El primer pacto que se observa en la biblia es el pacto del matrimonio. Dios estableció, este pacto, cortando al hombre para abrir, y en medio de la sangre, dio a luz al hueso y médula de la cual construyó la mujer. A través de este acto el hombre y la mujer se convirtieron en una sola carne, hueso de sus huesos y carne de su carne.

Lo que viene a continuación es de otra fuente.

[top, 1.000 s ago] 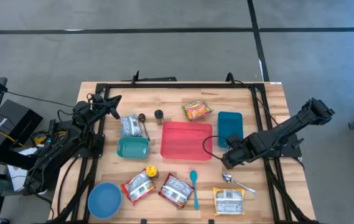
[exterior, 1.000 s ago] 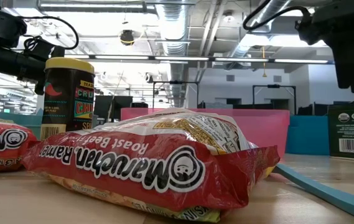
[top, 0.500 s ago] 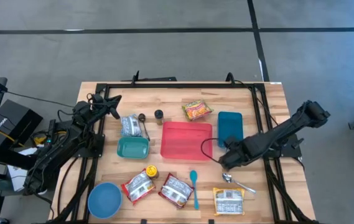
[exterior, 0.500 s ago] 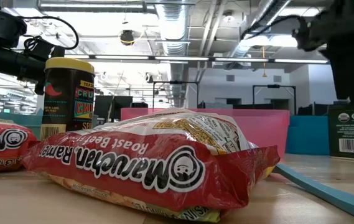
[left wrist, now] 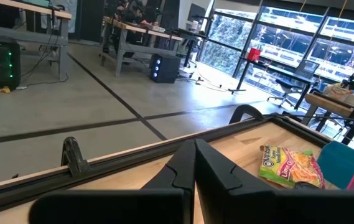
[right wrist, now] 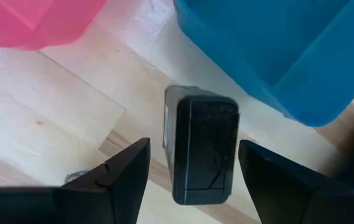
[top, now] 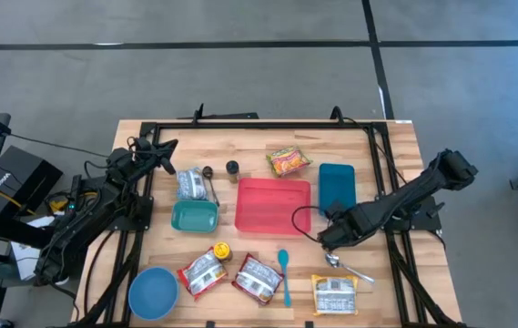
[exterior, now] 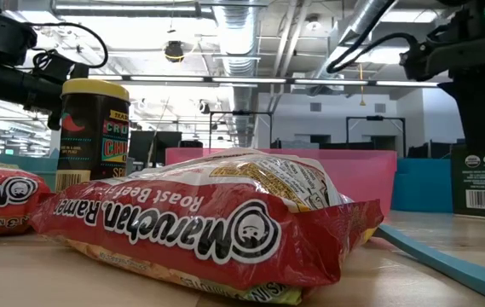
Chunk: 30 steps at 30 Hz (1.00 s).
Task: Pick & Place Food Item
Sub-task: Put the black seasoning can into the blue bin
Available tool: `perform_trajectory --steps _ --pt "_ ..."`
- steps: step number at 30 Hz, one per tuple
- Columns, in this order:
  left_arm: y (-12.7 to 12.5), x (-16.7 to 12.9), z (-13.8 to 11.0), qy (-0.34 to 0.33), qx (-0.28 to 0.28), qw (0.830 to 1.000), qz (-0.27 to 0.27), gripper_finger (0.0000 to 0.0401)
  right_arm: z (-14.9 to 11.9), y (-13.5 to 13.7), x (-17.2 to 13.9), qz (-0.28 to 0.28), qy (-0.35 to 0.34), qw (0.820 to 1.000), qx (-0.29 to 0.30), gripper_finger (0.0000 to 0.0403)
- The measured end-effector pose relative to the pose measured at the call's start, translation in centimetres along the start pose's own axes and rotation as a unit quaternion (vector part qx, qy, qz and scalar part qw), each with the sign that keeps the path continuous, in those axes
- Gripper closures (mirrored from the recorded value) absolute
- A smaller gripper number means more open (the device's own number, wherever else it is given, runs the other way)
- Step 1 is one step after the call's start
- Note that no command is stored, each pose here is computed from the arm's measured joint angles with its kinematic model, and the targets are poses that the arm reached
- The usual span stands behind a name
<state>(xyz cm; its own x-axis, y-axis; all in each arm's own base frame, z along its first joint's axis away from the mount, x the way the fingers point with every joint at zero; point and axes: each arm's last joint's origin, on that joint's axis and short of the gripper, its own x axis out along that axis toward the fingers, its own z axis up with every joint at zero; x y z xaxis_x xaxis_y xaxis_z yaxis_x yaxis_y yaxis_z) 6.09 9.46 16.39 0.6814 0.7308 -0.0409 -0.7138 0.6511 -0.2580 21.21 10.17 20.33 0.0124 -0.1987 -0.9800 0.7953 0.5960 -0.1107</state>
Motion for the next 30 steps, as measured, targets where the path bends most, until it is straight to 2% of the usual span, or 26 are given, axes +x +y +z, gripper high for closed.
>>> perform_trajectory --steps 7,12,17,30 --pt "0.0 0.0 0.0 0.000 0.000 1.000 0.000 0.0401 0.0 0.3 0.0 0.015 -0.003 1.000 0.002 0.0163" --pt "0.0 0.0 0.0 0.000 0.000 1.000 0.000 0.0401 -0.3 0.4 1.5 0.039 -0.001 0.999 0.005 0.0163" --pt "0.0 0.0 0.0 0.000 0.000 1.000 0.000 0.0401 -0.5 0.2 2.0 0.036 -0.003 0.999 0.009 0.0165" --pt "0.0 0.0 0.0 0.000 0.000 1.000 0.000 0.0401 -0.5 0.3 2.0 0.040 -0.002 0.999 0.010 0.0212"
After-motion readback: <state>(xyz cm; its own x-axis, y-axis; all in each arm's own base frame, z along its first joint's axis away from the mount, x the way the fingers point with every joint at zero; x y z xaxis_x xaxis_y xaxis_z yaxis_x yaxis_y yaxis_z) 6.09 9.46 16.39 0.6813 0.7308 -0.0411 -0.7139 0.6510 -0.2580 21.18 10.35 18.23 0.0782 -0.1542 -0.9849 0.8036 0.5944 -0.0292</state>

También fuimos hechos uno con Cristo Jesús por medio de la redención que Él compró por nosotros con Su propia sangre. Fue a través de la sangre y el cuerpo de Jesús que hemos sido creados de nuevo (Lucas 22:19-20; 1 Corintios 11:25, 10:16; Efesios 2:5,10; 1 Juan 4:9; 2 Corintios 5:14 -15; Juan 17:22). Se puede decir que a medida que Eva fue formada de Adán, nosotros fuimos formados de Jesucristo  tanto que hemos sido hechos uno con él y encontrar todo lo de nuestra identidad en Él (Gálatas 2:20; Filipenses 1:21). Lo que dijo Adán de Eva, Jesucristo ha dicho también de nosotros, "porque somos miembros de su cuerpo, de su carne y de sus huesos. Por esto dejará el hombre a su padre y a su madre, y se unirá a su mujer, y los dos serán una sola carne. Grande es este misterio; mas yo digo esto respecto de Cristo y de la iglesia." (Efesios 5:30-32).

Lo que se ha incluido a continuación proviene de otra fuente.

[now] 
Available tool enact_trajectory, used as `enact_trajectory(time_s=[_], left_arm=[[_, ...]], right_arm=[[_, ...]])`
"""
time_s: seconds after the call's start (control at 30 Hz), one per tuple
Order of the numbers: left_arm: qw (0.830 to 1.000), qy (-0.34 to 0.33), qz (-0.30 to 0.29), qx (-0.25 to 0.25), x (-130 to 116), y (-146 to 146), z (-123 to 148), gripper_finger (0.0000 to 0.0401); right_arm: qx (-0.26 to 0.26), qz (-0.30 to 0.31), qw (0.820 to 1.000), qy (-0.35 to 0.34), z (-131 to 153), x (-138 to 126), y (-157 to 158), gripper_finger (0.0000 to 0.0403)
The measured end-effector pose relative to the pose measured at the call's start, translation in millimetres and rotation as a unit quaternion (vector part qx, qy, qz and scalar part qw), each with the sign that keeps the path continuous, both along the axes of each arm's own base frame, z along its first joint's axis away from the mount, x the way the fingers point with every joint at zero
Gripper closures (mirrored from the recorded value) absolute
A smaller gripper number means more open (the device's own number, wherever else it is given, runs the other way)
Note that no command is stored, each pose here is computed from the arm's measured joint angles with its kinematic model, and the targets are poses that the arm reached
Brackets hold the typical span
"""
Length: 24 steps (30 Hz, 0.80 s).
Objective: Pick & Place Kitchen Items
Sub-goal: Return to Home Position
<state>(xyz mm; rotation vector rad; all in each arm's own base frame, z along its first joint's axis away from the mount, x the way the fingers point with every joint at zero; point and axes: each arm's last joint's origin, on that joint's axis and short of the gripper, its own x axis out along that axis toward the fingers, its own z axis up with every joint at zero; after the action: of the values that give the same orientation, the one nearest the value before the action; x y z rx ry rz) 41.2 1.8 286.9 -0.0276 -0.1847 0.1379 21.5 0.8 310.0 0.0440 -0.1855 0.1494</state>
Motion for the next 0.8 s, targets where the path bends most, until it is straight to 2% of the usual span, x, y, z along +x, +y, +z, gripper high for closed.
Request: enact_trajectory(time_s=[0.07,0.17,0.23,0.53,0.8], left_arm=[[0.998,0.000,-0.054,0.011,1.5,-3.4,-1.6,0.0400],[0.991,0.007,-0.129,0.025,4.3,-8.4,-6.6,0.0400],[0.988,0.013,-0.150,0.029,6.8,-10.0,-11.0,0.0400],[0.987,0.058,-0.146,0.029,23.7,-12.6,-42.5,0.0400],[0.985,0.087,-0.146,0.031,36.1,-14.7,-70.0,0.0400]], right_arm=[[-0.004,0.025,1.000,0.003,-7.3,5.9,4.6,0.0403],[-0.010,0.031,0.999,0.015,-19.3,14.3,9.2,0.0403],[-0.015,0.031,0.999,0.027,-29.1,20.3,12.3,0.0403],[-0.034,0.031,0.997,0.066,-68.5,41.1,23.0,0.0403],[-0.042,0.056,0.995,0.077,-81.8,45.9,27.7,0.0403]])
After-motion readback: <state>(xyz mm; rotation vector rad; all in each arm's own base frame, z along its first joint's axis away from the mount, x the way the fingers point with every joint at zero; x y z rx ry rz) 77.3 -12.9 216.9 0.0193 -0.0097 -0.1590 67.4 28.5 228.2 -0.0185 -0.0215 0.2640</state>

Hechos 4:31 - "Cuando hubieron orado, el lugar en que estaban congregados tembló; y todos fueron llenos del Espíritu Santo, y hablaban con denuedo la palabra de Dios."

Jesús dijo a sus discípulos en la noche antes de Su muerte "... en aquel día no me preguntaréis nada ..." sino que harían su petición al Padre en Su nombre (Juan 16:23, 26; 15:16). Este es un ejemplo de su obediencia a las instrucciones de Jesús. Su oración fue muy centrada en su deseo de ver el nombre de Jesús glorificado. Los discípulos habían sido amenazados por los gobernantes de Israel para que no hablen en el nombre de Jesús. Así que con el fin de hacer frente a este problema, los discípulos le preguntaron a Dios que aumente la magnitud de los milagros. La razón por la que estaban en problemas en primer lugar era porque un hombre que nació lisiado fue sanado. Sin embargo, todavía estaban clamando a Dios que haría incluso más milagros por medio de Su Santo Niño Jesús. La oración fue respondida de inmediato y se llenaron una vez más con el Espíritu Santo.

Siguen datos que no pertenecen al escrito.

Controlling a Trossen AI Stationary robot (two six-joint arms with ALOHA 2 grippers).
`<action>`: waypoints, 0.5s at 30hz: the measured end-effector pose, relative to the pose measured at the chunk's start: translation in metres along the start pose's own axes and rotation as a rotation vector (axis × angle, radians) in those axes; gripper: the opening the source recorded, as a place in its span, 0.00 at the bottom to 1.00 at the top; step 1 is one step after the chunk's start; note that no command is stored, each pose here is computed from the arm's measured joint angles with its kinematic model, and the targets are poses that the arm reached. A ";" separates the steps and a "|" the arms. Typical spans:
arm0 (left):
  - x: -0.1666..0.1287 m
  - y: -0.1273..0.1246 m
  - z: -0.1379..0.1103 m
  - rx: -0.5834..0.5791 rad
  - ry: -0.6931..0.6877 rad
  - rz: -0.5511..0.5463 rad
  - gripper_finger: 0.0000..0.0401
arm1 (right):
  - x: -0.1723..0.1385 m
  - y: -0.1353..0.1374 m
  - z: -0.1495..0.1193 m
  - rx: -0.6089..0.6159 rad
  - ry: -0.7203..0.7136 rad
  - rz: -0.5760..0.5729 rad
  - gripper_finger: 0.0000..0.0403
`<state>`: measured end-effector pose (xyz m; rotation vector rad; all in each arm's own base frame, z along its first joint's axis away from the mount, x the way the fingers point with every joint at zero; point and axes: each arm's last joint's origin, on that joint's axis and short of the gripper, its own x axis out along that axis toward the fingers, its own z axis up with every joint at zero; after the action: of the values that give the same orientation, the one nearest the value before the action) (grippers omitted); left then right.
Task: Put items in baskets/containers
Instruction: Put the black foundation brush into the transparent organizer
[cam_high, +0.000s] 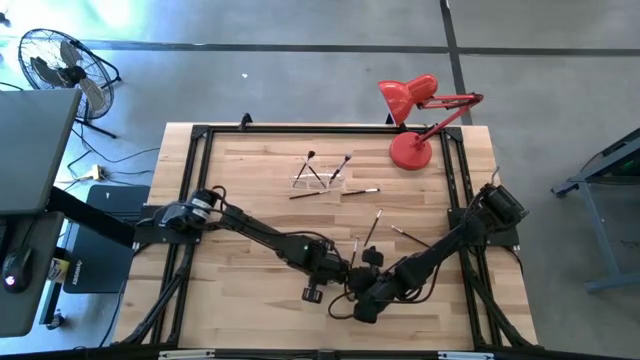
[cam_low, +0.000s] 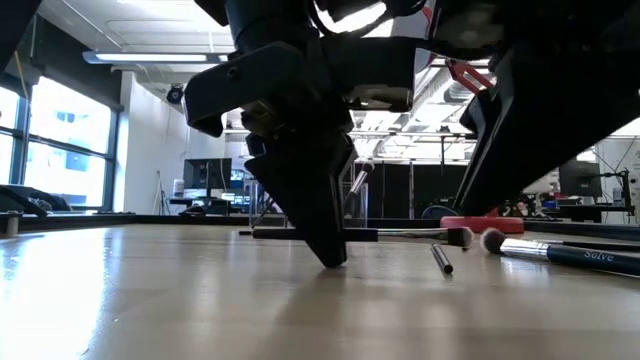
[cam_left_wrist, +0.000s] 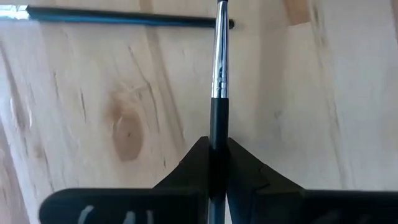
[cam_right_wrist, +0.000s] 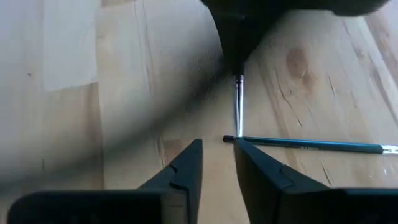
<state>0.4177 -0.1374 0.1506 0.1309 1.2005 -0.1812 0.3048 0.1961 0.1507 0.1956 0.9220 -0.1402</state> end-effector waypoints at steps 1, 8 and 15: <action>0.000 0.000 -0.001 -0.007 0.002 0.006 0.05 | -0.003 0.000 0.000 -0.003 -0.004 -0.003 0.25; -0.008 0.016 -0.017 -0.095 0.015 0.023 0.05 | -0.027 0.000 -0.004 0.080 0.013 -0.038 0.32; -0.054 0.037 -0.058 -0.311 -0.187 0.085 0.05 | -0.043 0.007 -0.015 0.164 -0.031 -0.078 0.28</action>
<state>0.3535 -0.0864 0.1803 -0.1055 1.0208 0.0682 0.2690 0.2077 0.1776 0.3084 0.8881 -0.2912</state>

Un cuadro impresionante de cómo funcionan las cosas en el Reino de Dios se desarrolló en este evento. Los discípulos, que son los representantes de Dios en la tierra, le piden al Padre, cuyo propósito es glorificar a Su Hijo Jesús, para hacer milagros, y como resultado, el poder milagroso les llena una vez más por Dios, el Espíritu Santo. Si vamos a hablar la palabra con denuedo y eficacia entonces nosotros también debemos tener el mismo tipo de compromiso, el mismo tipo de oración y el mismo tipo de empoderamiento (Efesios 6:19-20).